Monday, January 9, 2017

Pastured chickens. Are they really that great?

Pastured chickens.  Are they really that great?

There are many farming systems in the world, aimed at putting chicken and eggs on people's plates.  The most abhorrent chicken keeping system, battery cages, is not usually used for meat birds: this system is usually reserved for egg production (and the quality of that egg???).
Most commercial meat birds are grown in a barn, or a series of barns, with artificial feed, and very little access to outside.  More and more egg farms are run this way now as well.
As Permaculturalists, we should be trying to allow chickens to fully express their chicken-ness.
"Free range" is almost getting there.  These birds are kept outside, or allowed access (or the possibility of access) to actual ground to scratch, even if, in the worst cases, that ground is compacted bare dirt.  Popular with consumers, this might be considered to be a marketing tool as much as an actual farm practice.
At the moment, I believe the pastured hens to be the best (current) practice for commercially raised chickens and eggs.  Some excellent examples of these are of course Ben Falloons Taranaki farm, and Joel Salatin's Pollyface farm.  In these systems, the chickens are part of a multi animal system, where they follow after cows in a rotational grazing system which improves the soil for very few external inputs.
What are pastured chickens eating? Grass.  Insects found in a grass ecosystem.  Seeds (largely from grass, but also from weeds).  Supplemental feed.  Joel Salatin reminds us, these are productive chickens.  If he wants to make a sufficient income to keep the birds, they need to produce a large number of eggs, so supplemental feeding is essential.

Geoff Lawton has a system with confined chickens ( http://www.geofflawton.com/fe/64322-chicken-tractor-on-steroids ) based on another system he visited with "free to leave" chickens ( http://www.geofflawton.com/fe/59960-feed-chickens-without-grain ) which both rely on the chickens being fed on food scraps, clean garden waste, crop remnants, and so on, which they turn over, peck over, break down, and add manure to, making excellent compost.  These birds may have a more diverse diet than pastured birds, but their food (albeit wastes from other systems: a good Permaculture use) has to be brought in, and it is predominantly fruit and vegetable matter (which is fine for chickens: they are omnivores) which means they are missing out on the seeds, and the small animals they would be getting in large(r) numbers on pasture or range.





Good systems as far as many Permaculture principles go: each animal is muli-functional (producing eggs, manuring the pasture, eating bugs etc.) There is virtually no waste as compared to a barn system, where the manure needs to be cleaned out and taken away.  It works with nature by not attempting to restrict the chickens' self expression.  BUT. . .

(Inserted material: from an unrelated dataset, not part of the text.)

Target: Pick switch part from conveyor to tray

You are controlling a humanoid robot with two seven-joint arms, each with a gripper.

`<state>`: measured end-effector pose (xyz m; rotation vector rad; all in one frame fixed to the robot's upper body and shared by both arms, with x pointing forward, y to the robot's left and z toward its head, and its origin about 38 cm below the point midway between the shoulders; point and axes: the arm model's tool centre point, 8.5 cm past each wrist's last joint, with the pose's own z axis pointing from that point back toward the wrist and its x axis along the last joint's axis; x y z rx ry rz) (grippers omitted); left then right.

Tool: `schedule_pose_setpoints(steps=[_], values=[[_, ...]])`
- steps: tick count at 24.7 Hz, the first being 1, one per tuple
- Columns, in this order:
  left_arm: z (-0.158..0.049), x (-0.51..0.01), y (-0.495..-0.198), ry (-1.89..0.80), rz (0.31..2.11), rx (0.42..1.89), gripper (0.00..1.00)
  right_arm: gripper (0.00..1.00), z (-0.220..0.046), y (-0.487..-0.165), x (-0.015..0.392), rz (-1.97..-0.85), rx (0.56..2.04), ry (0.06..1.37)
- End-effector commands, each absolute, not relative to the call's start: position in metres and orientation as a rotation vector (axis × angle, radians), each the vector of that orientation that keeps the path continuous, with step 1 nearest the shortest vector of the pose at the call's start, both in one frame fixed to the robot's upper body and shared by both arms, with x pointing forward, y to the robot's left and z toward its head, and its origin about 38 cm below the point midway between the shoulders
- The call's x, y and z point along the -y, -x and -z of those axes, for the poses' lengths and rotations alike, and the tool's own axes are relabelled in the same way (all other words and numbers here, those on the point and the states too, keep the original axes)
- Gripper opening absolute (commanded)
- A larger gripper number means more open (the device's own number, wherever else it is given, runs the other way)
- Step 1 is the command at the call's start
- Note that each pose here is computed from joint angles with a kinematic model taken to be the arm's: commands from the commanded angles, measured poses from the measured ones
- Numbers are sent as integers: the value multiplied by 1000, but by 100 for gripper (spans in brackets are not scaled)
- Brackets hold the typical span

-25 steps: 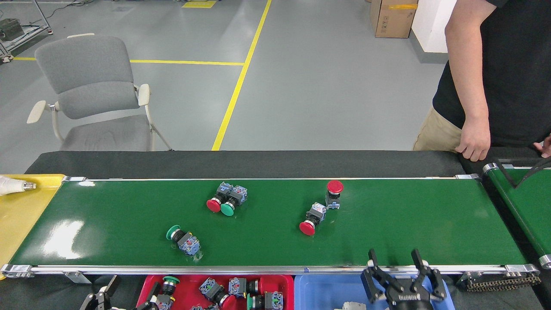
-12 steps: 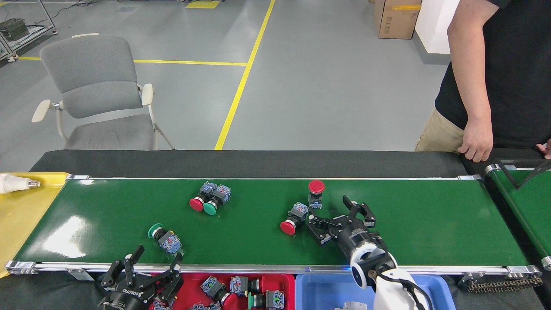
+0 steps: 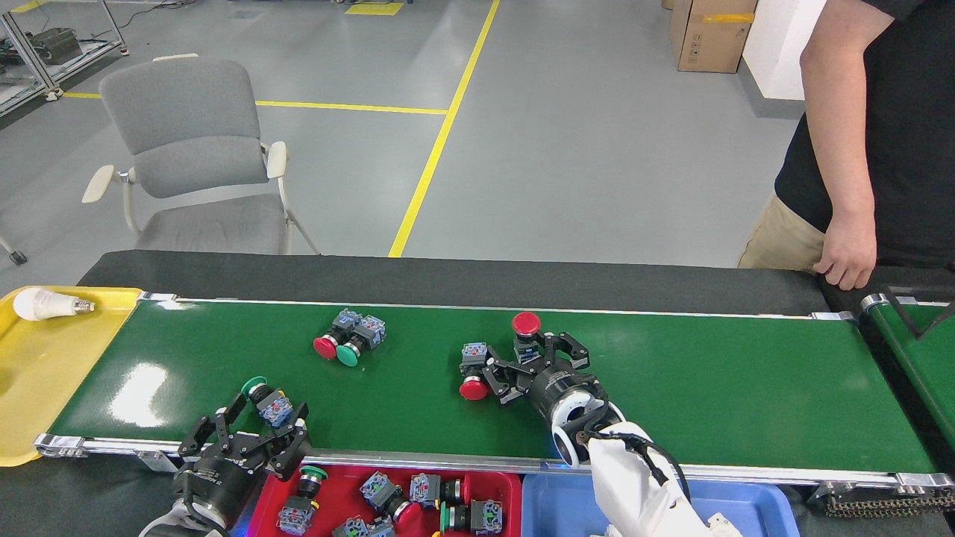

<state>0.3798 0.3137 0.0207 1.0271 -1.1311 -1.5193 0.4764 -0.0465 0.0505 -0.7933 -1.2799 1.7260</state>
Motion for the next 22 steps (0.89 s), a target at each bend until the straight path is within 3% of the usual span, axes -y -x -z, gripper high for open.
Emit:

The domestic hen, gallus domesticus is descended from (or considered a subspecies of) gallus gallus.
The common name for g.g. is Jungle Fowl (Red Jungle Fowl or Grey Jungle Fowl, two closely related birds).  Yes, Jungle Fowl. JUNGLE fowl.  Now: take a quick look at a jungle, and tell me how much pasture you see.  What you WILL see in a jungle, that you won't see in pasture, is a vast array of plants, including fruiting plants and leafy green plants and possibly some grasses.  You will see leaf litter, sometimes feet deep, on the jungle floor.  Among that leaf litter there will be a greater diversity of insects than you will find in pasture.  Plus gastropods and annelids.  Plus small reptiles and rodents.  Chickens are omnivores.  oh BOY are they omnivores. The most offended I have ever seen a cat look, she was playing with a mouse, in that way that cats do: catch, release, catch, release. . .until, on one release, the mouse made a run for it, right between the legs of a chicken.  Whereupon, the chicken pecked at the mouse once, and swallowed it whole.  You may have heard that "goats will eat anything". . . they have got NOTHING on a chicken.

So, are pastured eggs that great?  I think they are better than ANYTHING currently available commercially.  I think their diet is diverse, and their lives are probably low stress and they get to express their "chicken-ness"
BUT I think "Jungle eggs" would provide the pinnacle of egg quality, and chicken quality of life.  Bring on the chicken integrated food forests!